[[ Recorded information open ]]
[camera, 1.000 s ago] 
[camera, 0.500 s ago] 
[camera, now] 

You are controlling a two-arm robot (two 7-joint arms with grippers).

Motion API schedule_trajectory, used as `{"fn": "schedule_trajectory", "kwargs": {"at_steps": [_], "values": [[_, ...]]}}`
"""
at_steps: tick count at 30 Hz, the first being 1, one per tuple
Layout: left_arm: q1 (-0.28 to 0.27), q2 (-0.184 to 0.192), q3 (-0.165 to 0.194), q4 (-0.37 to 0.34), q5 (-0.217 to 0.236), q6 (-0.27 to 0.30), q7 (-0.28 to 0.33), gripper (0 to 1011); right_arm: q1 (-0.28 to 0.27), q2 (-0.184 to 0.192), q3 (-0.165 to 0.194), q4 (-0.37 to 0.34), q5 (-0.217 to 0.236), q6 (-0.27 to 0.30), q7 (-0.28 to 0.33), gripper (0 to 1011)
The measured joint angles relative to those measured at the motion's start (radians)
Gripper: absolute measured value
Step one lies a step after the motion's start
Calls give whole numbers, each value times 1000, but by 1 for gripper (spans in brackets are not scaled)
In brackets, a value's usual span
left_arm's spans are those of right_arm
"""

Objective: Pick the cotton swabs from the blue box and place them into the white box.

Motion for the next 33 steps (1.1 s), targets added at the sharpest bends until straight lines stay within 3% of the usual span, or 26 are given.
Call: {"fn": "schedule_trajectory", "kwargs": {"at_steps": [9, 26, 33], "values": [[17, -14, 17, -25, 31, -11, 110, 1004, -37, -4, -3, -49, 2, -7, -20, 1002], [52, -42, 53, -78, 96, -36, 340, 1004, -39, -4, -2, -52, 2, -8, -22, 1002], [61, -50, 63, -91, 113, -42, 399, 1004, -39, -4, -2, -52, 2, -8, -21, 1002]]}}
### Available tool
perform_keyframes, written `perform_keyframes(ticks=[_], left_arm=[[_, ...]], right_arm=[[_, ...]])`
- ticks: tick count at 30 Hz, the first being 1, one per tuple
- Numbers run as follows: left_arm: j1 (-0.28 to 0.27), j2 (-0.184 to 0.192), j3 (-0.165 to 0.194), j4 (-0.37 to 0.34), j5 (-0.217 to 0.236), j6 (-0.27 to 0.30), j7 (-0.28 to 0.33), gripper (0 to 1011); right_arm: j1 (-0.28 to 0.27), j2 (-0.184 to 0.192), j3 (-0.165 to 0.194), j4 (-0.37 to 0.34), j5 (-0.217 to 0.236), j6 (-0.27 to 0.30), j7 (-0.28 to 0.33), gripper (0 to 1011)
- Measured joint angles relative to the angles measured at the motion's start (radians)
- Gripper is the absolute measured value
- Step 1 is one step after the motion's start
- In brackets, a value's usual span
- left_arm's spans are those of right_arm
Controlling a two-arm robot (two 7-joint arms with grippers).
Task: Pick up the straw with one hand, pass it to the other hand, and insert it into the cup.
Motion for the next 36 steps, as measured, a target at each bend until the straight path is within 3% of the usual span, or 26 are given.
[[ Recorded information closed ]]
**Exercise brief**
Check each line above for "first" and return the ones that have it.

**Expected output**
at_steps: tick count at 30 Hz, the first being 1, one per tuple
- ticks: tick count at 30 Hz, the first being 1, one per tuple

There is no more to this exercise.